The job is to find each line in the entries holding the string "separate" and copy that line.

**SOURCE INFORMATION**
>>
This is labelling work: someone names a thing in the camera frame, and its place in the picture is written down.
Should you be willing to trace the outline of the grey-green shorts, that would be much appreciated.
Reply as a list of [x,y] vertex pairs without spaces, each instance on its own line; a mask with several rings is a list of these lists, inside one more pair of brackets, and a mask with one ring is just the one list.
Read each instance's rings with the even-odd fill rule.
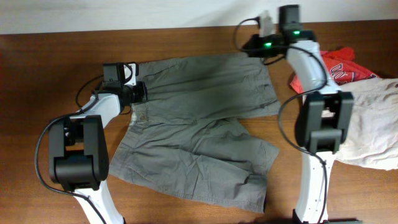
[[147,100],[133,106],[110,174],[174,197],[262,213],[279,151],[240,122],[279,110],[261,60],[172,58],[140,64],[138,79]]

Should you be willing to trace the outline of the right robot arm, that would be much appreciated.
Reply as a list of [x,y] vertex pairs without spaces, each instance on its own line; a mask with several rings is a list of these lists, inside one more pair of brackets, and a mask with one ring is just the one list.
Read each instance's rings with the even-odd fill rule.
[[287,103],[303,100],[294,126],[295,141],[289,143],[302,154],[300,194],[292,223],[329,223],[331,170],[348,135],[354,97],[332,79],[314,32],[303,28],[299,5],[279,7],[277,25],[267,10],[253,20],[258,34],[237,49],[248,57],[266,59],[268,65],[285,59],[303,88],[303,93],[289,98],[278,112],[281,116]]

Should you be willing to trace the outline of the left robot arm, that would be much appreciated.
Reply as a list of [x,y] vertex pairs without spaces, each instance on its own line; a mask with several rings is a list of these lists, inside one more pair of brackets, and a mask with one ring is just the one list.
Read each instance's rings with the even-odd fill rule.
[[103,64],[100,84],[77,112],[55,118],[49,136],[49,176],[59,192],[71,195],[90,223],[125,223],[107,185],[109,155],[104,129],[126,107],[147,100],[136,62]]

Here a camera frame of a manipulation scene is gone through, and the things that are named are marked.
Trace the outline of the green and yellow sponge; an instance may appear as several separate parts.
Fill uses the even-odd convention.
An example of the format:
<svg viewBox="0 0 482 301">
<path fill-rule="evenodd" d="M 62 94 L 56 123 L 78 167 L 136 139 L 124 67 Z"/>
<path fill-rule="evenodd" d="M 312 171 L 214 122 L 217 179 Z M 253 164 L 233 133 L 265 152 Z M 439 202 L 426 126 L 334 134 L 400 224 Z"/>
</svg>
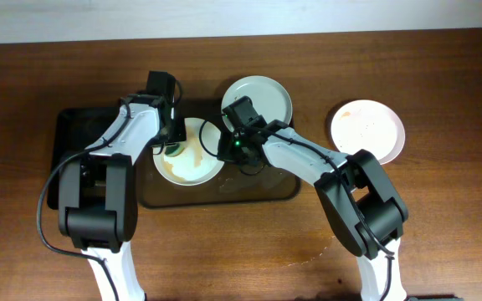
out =
<svg viewBox="0 0 482 301">
<path fill-rule="evenodd" d="M 185 143 L 179 142 L 168 145 L 164 150 L 164 155 L 167 157 L 179 156 L 185 149 Z"/>
</svg>

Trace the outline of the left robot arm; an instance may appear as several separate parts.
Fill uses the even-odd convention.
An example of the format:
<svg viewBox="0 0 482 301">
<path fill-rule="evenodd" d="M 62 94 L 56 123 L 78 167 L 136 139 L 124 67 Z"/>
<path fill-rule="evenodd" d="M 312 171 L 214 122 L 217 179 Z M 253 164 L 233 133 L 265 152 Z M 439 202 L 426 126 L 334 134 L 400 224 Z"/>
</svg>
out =
<svg viewBox="0 0 482 301">
<path fill-rule="evenodd" d="M 138 216 L 135 164 L 150 147 L 184 138 L 178 103 L 169 92 L 126 96 L 105 131 L 54 168 L 59 230 L 74 245 L 70 256 L 90 263 L 104 300 L 146 299 L 131 254 Z"/>
</svg>

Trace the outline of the pale blue plate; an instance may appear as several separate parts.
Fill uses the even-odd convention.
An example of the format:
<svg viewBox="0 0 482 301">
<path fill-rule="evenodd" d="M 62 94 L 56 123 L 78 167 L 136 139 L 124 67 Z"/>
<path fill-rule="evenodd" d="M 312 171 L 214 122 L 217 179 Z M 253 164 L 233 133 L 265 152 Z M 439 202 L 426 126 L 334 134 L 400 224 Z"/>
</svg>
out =
<svg viewBox="0 0 482 301">
<path fill-rule="evenodd" d="M 226 90 L 221 102 L 221 110 L 244 96 L 251 99 L 254 110 L 265 121 L 264 124 L 255 124 L 251 127 L 263 128 L 275 120 L 287 125 L 291 123 L 293 107 L 290 95 L 276 80 L 261 75 L 237 80 Z"/>
</svg>

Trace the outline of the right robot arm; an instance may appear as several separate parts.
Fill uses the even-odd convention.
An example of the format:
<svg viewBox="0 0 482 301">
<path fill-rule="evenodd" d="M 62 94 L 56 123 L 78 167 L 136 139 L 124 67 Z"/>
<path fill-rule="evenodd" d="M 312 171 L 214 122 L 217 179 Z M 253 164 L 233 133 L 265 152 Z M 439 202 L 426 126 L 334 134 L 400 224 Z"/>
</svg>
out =
<svg viewBox="0 0 482 301">
<path fill-rule="evenodd" d="M 223 119 L 233 130 L 219 144 L 220 160 L 263 163 L 312 185 L 335 237 L 356 257 L 361 298 L 406 299 L 398 255 L 408 209 L 372 153 L 328 150 L 260 115 Z"/>
</svg>

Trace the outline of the white plate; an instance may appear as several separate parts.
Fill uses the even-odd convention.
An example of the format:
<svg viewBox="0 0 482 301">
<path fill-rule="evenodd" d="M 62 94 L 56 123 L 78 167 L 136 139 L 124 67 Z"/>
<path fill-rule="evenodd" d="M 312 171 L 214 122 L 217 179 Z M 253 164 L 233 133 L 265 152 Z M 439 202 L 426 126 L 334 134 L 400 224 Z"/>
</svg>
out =
<svg viewBox="0 0 482 301">
<path fill-rule="evenodd" d="M 381 165 L 403 151 L 406 131 L 400 117 L 387 105 L 356 99 L 339 105 L 327 121 L 330 140 L 339 152 L 371 152 Z"/>
<path fill-rule="evenodd" d="M 159 173 L 168 181 L 180 186 L 196 186 L 213 179 L 224 166 L 224 162 L 209 155 L 202 147 L 199 132 L 203 119 L 185 119 L 187 140 L 181 143 L 181 151 L 168 156 L 165 151 L 154 155 L 153 161 Z M 218 152 L 221 131 L 207 122 L 203 127 L 202 141 L 213 154 Z"/>
</svg>

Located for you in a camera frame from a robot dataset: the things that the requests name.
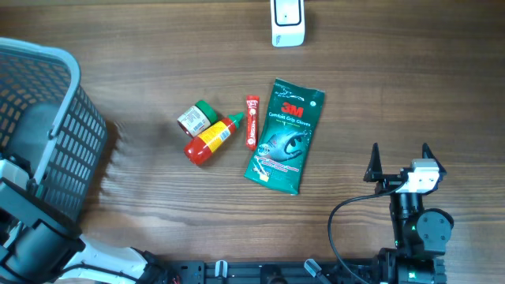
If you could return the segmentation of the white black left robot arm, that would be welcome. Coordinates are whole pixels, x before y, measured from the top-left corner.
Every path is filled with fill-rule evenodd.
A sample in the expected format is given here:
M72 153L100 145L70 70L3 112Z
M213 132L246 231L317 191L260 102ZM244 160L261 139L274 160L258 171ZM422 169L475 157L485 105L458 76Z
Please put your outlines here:
M1 160L1 281L47 283L86 278L101 283L177 283L172 268L148 251L87 239L76 224L32 196L14 157Z

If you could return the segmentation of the small jar green lid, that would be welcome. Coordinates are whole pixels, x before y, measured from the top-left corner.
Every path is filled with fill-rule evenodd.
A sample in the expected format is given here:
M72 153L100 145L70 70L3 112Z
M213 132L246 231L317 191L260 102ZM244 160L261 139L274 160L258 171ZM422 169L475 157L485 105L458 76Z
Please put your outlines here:
M196 102L177 119L181 129L192 138L198 136L217 121L217 113L204 100Z

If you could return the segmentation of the green 3M gloves pack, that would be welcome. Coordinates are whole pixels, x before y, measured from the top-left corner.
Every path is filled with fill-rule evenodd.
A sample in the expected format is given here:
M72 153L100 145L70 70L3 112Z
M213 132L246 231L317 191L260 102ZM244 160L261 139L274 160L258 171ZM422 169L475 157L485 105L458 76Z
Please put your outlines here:
M324 100L321 90L277 78L245 177L269 189L297 195Z

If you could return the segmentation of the red Nescafe coffee stick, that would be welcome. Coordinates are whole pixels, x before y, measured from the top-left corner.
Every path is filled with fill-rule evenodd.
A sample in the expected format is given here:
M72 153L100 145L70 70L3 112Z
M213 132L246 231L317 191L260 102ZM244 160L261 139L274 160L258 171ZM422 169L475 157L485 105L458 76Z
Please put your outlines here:
M257 146L257 122L258 122L260 97L257 95L248 95L246 97L246 105L247 105L247 134L245 145L249 150L255 151Z

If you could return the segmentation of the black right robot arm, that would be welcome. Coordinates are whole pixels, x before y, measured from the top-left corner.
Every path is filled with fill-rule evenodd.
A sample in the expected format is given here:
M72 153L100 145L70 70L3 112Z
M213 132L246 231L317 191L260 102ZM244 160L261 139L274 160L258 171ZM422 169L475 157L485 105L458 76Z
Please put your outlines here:
M373 283L447 282L444 261L454 219L447 212L426 209L423 197L438 189L447 174L427 144L399 174L385 174L378 144L372 146L364 181L375 182L375 194L390 197L395 247L382 248L372 262Z

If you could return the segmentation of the red sauce bottle green cap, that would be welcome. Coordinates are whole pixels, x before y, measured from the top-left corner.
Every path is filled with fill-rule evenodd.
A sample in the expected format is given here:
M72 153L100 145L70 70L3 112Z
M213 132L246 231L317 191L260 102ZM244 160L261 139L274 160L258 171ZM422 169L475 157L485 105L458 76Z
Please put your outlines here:
M197 166L207 161L239 128L244 113L228 115L193 138L184 148L189 161Z

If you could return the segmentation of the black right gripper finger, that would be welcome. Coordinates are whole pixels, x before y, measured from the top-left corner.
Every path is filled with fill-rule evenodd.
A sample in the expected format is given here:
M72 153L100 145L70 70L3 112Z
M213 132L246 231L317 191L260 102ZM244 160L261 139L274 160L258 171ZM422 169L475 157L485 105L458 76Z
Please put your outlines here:
M423 143L421 153L422 153L422 157L424 159L434 159L435 160L437 166L439 167L439 174L441 176L445 176L447 174L447 171L441 165L441 163L439 162L439 160L434 156L434 154L432 153L432 151L431 151L431 149L430 149L430 147L428 146L427 143Z
M363 177L364 182L378 182L383 180L382 163L380 161L380 150L378 143L372 146L371 157L368 163L367 170Z
<<
**RESPONSE TO THE EXERCISE**
Trace the outline of the green and yellow sponge; an instance may appear as several separate parts.
Trace the outline of the left robot arm; an instance may appear as several separate parts.
Trace the outline of the pale blue plate; an instance may appear as several separate parts.
Trace the outline of the right robot arm; an instance may appear as several separate parts.
Trace the outline of the white plate; an instance may appear as several separate parts.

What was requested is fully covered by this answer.